Problem description -
Retype the complete listing without any change.
Segment Start: Recorded information
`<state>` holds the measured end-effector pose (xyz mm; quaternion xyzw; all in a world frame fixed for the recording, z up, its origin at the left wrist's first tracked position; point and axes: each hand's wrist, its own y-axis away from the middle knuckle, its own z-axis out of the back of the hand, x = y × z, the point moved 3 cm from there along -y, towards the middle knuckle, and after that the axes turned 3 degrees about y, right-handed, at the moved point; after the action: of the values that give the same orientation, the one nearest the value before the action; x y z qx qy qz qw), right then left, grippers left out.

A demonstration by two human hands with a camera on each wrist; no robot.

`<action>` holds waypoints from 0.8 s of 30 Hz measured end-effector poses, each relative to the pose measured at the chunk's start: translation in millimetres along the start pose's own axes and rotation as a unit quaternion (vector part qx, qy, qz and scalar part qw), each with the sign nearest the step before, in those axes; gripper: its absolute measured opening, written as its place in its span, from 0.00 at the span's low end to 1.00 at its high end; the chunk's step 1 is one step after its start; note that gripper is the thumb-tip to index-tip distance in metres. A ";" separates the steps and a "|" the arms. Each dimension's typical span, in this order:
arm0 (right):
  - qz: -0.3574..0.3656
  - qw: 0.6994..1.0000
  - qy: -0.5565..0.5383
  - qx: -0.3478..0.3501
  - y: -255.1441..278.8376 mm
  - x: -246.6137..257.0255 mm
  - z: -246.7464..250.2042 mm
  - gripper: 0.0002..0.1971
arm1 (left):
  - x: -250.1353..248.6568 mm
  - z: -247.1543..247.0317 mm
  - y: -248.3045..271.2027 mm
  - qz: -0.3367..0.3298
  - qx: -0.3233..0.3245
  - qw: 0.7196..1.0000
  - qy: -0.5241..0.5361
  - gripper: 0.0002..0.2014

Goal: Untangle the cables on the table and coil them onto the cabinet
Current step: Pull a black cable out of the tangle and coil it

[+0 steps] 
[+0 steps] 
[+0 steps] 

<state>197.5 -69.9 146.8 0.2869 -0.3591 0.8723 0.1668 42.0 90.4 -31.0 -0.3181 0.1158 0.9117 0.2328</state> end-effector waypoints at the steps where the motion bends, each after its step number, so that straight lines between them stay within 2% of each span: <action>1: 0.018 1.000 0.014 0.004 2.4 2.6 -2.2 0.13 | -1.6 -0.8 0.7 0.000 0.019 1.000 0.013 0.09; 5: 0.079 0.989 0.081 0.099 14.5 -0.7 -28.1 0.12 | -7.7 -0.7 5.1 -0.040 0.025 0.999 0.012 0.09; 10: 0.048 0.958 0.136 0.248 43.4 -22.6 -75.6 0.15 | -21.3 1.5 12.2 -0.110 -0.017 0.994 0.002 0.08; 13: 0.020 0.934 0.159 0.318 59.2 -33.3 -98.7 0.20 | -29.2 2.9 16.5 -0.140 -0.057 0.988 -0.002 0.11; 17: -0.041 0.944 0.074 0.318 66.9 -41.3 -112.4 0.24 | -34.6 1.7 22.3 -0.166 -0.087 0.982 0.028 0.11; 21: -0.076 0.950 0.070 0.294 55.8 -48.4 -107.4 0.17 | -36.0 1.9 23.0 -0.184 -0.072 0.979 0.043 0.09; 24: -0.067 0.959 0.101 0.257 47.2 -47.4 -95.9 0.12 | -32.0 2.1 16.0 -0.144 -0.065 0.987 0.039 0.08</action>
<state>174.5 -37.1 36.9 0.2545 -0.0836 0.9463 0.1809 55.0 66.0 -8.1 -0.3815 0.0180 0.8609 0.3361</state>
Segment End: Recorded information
Response below -
`<state>` holds the measured end-effector pose (xyz mm; quaternion xyzw; all in a world frame fixed for the recording, z up, its origin at the left wrist's first tracked position; point and axes: each hand's wrist, its own y-axis away from the middle knuckle, its own z-axis out of the back of the hand, x = y × z, the point moved 3 cm from there along -y, towards the middle knuckle, and after that the axes turned 3 degrees about y, right-handed, at the moved point; after the action: of the values that give the same orientation, the one nearest the value before the action; x y z qx qy qz qw), right then left, grippers left out.

A demonstration by two human hands with a camera on each wrist; no robot.

`<action>` holds waypoints from 0.8 s of 30 Hz measured end-effector poses, each relative to the pose measured at the chunk's start: translation in millimetres along the start pose's own axes and rotation as a unit quaternion (vector part qx, qy, qz and scalar part qw), each with the sign nearest the step before, in those axes; gripper: its absolute measured opening, written as its place in its span, from 0.00 at the span's low end to 1.00 at its high end; the chunk's step 1 is one step after its start; note that gripper is the thumb-tip to index-tip distance in metres. A ";" separates the steps and a "|" the arms. Each dimension's typical span, in this order:
arm0 (right):
  - qz: -0.3574..0.3656
  - qw: 0.6994..1.0000
  - qy: -0.5565..0.5383
  - qx: -0.3478..0.3501
  - y: -255.1441..278.8376 mm
  - x: -246.6137..257.0255 mm
  - z: -246.7464..250.2042 mm
  - gripper: 0.0002..0.1971
arm1 (left):
  - x: -250.1353..248.6568 mm
  - z: -247.1543..247.0317 mm
  - y: -248.3045..271.2027 mm
  - qz: -0.3367..0.3298
  - qx: -0.3233..0.3245
  - qw: 0.7196..1.0000
  - qy: -0.5241..0.5361
  - gripper: 0.0002..0.2014

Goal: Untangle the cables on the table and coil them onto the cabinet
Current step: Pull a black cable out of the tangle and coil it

[+0 steps] 
[+0 steps] 
[+0 steps] 

<state>197.5 -69.9 146.8 0.2869 -0.3591 0.8723 0.1668 42.0 90.4 -31.0 -0.3181 0.1158 0.9117 0.2328</state> end-effector waypoints at the steps where the motion bends, each after its step number, so that straight lines between them stay within 2% of each span: <action>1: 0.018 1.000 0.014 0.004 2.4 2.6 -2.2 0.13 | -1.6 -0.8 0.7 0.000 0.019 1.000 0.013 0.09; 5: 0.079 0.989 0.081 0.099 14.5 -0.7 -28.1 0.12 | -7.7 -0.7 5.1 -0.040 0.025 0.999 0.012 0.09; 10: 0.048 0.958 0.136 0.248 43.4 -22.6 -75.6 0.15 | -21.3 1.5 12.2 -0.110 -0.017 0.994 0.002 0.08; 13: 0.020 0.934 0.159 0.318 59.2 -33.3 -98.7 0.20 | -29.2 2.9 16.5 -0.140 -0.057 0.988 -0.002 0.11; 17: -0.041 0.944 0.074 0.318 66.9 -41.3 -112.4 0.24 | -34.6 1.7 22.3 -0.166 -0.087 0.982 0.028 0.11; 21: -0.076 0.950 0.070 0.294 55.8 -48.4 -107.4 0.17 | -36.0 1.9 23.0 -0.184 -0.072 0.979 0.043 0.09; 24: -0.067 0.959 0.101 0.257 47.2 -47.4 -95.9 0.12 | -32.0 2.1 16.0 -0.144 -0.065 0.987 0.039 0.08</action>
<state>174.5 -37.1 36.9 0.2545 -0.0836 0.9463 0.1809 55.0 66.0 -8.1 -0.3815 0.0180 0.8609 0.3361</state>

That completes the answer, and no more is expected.